In an embodiment, the spatial audio reproduction unit may include a binaural room impulse response (BRIR) filter block configured to apply a binaural filter and an RIR filter according to the direction of the audio source of the direct sound and the delay and attenuation values of the early reflection/late reverberation extracted by the early pathway generation block and the late reverberation generation block of the spatial audio processing unit, a multi-channel rendering block configured to generate a channel signal in the form of a predetermined channel through which an audio source to be played through a multi-channel speaker is to be played, and a multi-audio mixing block configured to classify and control a binaurally rendered audio source and a multi-channel rendered audio source to be output through headphones or a speaker.

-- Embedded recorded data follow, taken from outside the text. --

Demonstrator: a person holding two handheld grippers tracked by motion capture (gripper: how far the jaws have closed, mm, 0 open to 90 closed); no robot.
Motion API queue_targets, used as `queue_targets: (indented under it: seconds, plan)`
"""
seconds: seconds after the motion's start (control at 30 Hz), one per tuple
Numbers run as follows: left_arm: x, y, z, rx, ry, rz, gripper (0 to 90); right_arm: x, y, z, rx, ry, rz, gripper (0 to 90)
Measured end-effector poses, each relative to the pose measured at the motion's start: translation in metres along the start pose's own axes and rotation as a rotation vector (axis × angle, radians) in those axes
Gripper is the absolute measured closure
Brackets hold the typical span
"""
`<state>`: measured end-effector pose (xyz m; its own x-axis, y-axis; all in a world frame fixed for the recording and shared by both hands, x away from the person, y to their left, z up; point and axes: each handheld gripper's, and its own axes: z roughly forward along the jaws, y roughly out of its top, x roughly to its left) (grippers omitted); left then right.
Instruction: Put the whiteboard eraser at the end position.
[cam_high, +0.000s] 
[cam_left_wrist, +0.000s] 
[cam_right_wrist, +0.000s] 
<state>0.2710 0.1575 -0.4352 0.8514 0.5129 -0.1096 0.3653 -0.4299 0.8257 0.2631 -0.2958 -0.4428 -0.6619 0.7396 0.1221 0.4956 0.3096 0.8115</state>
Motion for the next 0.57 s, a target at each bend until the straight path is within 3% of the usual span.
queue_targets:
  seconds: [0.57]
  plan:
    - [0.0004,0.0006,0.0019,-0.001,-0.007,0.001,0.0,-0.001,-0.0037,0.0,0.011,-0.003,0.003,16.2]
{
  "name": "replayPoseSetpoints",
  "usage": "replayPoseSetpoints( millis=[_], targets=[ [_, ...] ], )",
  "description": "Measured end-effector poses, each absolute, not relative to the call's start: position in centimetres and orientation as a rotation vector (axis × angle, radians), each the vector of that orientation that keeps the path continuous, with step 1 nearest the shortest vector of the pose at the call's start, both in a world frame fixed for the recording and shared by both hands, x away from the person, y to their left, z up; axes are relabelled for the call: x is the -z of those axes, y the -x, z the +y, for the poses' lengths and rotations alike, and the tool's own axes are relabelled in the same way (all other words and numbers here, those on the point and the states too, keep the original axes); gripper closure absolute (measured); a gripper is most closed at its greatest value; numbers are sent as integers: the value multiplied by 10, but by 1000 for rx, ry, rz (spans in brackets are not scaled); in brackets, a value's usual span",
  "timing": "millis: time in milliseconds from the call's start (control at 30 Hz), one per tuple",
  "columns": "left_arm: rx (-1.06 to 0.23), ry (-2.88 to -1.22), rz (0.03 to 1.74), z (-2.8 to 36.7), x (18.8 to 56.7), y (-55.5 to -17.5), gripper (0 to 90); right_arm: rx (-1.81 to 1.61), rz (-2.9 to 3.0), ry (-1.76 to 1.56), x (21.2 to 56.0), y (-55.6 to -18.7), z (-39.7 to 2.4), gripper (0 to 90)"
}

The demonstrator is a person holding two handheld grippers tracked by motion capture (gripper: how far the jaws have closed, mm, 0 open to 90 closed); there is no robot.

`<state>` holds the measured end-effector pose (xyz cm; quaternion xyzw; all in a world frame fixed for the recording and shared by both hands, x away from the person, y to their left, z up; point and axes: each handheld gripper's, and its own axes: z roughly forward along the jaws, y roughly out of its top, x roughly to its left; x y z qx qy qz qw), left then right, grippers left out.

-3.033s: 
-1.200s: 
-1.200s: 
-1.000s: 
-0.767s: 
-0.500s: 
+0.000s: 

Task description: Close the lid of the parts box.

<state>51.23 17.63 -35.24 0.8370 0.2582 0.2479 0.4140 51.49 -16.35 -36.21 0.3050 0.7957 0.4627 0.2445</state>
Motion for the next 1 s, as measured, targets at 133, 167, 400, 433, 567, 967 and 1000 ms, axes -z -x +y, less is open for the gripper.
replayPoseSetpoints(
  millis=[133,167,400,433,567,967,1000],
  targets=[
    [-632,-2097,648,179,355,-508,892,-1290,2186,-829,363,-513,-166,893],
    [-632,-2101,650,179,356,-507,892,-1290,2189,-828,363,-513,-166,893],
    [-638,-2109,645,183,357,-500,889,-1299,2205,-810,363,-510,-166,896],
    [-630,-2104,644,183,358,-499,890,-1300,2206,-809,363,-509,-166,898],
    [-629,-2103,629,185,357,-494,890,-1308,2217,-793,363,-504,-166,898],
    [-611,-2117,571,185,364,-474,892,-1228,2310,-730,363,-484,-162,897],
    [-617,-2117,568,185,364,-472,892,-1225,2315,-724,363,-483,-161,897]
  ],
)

Additional aspects of example embodiments will be set forth in part in the description which follows and, in part, will be apparent from the description, or may be learned by practice of the disclosure.
According to embodiments, a technical effect of effectively transmitting and playing immersive spatial audio content may be produced.
These and/or other aspects, features, and advantages of the invention will become apparent and more readily appreciated from the following description of example embodiments, taken in conjunction with the accompanying drawings of which:
The following detailed structural or functional description is provided as an example only and various alterations and modifications may be made to the embodiments. Here, the embodiments are not construed as limited to the disclosure and should be understood to include all changes, equivalents, and replacements within the idea and the technical scope of the disclosure.
Terms, such as “first”, “second”, and the like, may be used herein to describe components. Each of these terminologies is not used to define an essence, order or sequence of a corresponding component but used merely to distinguish the corresponding component from other component(s). For example, a “first” component may be referred to as a “second” component, or similarly, and the “second” component may be referred to as the “first” component within the scope of the right according to the concept of the present disclosure.
It should be noted that if it is described that one component is “connected”, “coupled”, or “joined” to another component, a third component may be “connected”, “coupled”, and “joined” between the first and second components, although the first component may be directly connected, coupled, or joined to the second component.
The singular forms “a”, “an”, and “the” are intended to include the plural forms as well, unless the context clearly indicates otherwise. It will be further understood that the terms “comprises/comprising” and/or “includes/including” when used herein, specify the presence of stated features, integers, steps, operations, elements, and/or components, but do not preclude the is presence or addition of one or more other features, integers, steps, operations, elements, components and/or groups thereof.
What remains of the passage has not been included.